WHAT YOU SHOULD DO: Please work out how many lines in the data below contain "integer", and reply with that number alone.

═══

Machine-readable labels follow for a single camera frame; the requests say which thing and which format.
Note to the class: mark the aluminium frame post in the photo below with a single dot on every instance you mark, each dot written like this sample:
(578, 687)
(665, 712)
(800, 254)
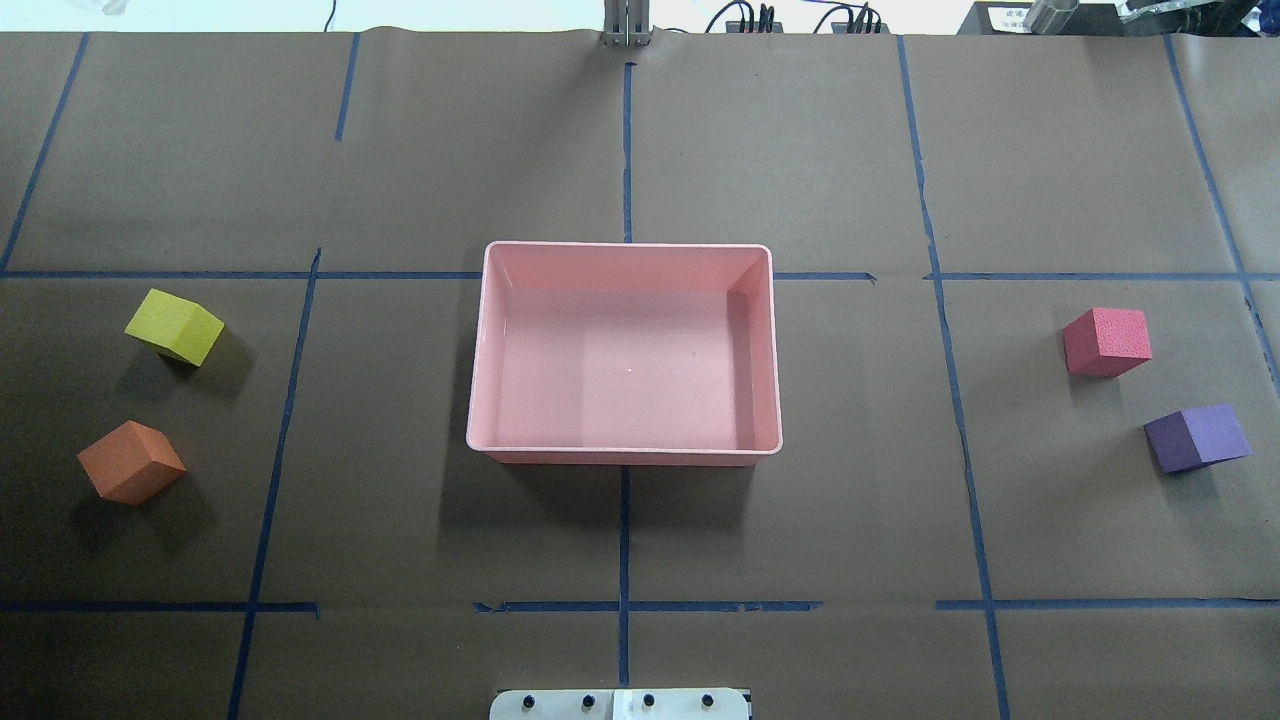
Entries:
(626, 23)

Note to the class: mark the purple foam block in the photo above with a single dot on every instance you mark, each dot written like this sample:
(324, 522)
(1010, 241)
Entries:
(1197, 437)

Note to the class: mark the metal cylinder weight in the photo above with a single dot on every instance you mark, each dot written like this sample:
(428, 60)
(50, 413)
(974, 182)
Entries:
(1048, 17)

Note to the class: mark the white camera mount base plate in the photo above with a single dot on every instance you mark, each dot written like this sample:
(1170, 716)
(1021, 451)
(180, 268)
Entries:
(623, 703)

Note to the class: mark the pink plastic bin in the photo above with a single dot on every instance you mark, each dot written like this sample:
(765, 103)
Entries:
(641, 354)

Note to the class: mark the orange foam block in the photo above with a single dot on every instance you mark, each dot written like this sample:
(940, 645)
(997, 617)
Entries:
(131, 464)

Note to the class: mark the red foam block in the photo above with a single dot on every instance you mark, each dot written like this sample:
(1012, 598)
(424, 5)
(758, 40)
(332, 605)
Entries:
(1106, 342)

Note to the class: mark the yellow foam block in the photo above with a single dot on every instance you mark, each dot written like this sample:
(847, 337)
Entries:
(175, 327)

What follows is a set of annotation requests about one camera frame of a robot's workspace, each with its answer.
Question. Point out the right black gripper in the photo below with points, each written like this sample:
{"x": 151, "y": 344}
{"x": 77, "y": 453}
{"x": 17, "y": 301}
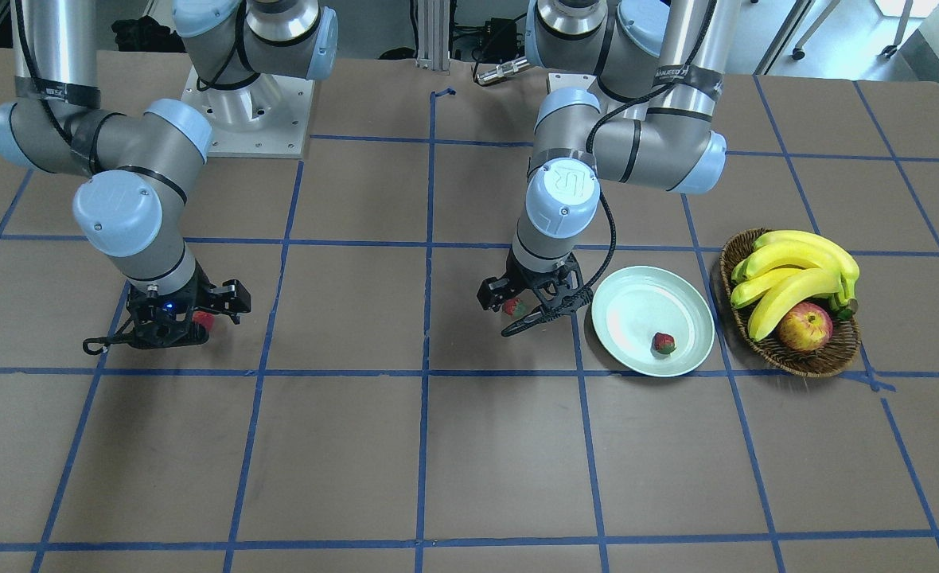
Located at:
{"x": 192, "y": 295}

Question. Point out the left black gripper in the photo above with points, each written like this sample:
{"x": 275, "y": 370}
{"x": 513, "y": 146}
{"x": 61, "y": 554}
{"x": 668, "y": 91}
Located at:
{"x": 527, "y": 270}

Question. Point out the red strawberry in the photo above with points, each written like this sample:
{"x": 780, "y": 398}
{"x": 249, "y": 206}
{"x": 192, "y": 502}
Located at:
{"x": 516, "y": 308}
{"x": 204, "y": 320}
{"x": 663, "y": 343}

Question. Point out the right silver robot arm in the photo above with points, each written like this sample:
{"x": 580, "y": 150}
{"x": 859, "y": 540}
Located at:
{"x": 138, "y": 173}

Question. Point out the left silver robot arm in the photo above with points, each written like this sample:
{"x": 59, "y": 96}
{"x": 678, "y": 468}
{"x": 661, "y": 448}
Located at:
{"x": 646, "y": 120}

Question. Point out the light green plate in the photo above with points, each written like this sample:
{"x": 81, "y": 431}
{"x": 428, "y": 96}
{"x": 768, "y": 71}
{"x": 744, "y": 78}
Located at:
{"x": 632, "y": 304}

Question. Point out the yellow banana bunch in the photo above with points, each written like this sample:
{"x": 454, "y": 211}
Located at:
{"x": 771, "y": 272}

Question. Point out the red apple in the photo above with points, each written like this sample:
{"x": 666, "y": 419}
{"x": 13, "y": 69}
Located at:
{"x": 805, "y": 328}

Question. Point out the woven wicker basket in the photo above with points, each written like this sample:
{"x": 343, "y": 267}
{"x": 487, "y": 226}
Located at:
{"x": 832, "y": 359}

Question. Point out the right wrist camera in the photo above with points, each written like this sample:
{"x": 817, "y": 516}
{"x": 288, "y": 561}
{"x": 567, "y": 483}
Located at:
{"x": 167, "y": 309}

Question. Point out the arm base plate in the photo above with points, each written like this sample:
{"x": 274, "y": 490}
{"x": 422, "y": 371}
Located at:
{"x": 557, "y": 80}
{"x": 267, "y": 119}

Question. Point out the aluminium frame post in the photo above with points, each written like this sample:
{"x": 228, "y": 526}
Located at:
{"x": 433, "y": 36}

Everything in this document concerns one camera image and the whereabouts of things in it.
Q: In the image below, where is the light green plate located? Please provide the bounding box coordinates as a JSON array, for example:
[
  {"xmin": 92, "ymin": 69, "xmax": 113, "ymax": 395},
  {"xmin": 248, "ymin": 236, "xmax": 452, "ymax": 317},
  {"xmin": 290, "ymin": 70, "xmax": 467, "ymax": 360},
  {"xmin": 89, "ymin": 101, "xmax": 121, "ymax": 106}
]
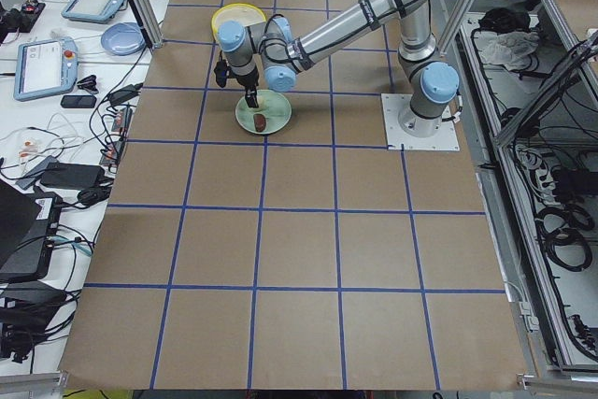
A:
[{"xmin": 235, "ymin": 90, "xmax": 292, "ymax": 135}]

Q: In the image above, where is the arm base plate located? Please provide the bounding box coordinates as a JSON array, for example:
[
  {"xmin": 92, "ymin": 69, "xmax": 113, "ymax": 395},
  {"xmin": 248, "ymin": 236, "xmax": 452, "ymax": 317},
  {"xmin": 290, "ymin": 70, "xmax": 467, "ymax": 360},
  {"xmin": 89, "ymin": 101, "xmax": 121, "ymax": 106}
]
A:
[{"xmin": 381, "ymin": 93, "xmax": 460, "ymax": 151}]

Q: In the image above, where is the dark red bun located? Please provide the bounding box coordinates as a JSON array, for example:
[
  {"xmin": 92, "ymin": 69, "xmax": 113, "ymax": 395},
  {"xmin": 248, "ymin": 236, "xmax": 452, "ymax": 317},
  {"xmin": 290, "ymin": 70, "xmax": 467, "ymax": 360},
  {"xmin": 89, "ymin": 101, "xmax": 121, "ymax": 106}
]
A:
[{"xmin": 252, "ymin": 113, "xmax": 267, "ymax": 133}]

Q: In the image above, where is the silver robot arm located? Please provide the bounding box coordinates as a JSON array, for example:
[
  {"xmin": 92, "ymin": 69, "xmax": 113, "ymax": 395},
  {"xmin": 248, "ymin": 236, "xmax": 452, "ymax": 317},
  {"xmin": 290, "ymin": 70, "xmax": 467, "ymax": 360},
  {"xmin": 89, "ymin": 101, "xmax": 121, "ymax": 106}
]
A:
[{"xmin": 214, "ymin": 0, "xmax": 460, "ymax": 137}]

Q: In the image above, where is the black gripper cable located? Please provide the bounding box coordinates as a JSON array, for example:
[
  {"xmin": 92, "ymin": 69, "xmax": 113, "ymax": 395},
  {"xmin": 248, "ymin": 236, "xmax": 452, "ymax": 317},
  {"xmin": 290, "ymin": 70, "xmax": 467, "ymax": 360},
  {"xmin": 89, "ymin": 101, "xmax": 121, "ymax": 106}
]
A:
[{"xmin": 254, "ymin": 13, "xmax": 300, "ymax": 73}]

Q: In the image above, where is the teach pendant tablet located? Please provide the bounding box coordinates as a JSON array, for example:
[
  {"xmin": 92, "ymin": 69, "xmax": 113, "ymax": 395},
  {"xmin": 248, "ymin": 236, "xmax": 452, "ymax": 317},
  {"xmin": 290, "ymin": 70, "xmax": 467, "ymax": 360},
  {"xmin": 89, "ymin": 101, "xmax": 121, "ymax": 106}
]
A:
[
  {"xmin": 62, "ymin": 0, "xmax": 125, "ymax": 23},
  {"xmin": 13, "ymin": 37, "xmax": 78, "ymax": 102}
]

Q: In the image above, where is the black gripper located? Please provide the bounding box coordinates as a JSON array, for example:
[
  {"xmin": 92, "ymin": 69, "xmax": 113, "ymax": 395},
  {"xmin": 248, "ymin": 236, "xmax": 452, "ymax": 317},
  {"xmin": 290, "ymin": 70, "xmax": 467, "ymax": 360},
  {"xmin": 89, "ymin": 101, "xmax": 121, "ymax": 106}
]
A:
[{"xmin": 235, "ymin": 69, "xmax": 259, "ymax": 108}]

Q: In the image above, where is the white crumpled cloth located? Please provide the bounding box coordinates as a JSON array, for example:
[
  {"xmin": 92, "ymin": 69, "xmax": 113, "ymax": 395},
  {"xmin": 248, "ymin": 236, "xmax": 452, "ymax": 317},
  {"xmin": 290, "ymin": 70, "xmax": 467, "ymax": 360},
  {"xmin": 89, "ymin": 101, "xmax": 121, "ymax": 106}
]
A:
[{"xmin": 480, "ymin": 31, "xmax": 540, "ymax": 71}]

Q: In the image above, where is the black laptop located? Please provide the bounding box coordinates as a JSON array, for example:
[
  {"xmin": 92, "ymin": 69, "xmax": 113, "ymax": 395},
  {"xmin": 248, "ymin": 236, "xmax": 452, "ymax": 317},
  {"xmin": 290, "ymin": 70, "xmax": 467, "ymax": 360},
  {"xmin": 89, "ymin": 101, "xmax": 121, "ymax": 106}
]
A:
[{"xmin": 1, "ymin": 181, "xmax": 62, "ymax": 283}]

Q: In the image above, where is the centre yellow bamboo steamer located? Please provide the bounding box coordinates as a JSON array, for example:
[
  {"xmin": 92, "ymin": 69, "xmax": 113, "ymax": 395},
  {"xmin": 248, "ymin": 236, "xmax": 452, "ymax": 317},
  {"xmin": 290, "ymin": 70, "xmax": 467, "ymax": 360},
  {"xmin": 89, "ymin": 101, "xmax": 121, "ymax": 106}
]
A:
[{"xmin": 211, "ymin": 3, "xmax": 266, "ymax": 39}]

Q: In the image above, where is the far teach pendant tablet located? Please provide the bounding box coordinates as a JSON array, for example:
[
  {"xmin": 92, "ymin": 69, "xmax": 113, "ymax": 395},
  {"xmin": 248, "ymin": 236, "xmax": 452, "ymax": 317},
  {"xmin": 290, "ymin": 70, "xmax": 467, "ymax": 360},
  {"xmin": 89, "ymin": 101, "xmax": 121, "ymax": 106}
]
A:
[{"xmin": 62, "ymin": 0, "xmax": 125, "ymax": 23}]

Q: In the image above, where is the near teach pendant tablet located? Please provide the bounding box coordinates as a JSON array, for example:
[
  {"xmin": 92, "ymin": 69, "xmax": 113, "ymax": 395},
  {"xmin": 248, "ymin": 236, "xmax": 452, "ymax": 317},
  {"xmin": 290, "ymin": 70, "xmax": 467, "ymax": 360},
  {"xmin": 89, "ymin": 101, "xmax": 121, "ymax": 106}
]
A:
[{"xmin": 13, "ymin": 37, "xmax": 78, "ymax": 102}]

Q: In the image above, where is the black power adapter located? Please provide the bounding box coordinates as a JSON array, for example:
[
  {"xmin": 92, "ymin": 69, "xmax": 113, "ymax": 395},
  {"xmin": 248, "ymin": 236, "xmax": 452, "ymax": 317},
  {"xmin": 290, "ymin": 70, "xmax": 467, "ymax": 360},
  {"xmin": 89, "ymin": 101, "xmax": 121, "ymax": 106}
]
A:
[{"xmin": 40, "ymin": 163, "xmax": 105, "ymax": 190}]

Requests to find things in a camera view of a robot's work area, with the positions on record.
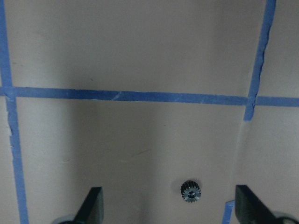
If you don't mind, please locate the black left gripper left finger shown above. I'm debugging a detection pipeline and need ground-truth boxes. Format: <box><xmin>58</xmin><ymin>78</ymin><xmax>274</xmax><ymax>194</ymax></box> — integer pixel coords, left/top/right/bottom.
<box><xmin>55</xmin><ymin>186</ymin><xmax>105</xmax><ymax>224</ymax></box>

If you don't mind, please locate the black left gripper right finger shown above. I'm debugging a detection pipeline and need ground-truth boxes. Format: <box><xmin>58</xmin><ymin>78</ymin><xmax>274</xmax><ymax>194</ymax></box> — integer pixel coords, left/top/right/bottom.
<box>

═══

SOLUTION FOR THIS TASK: 2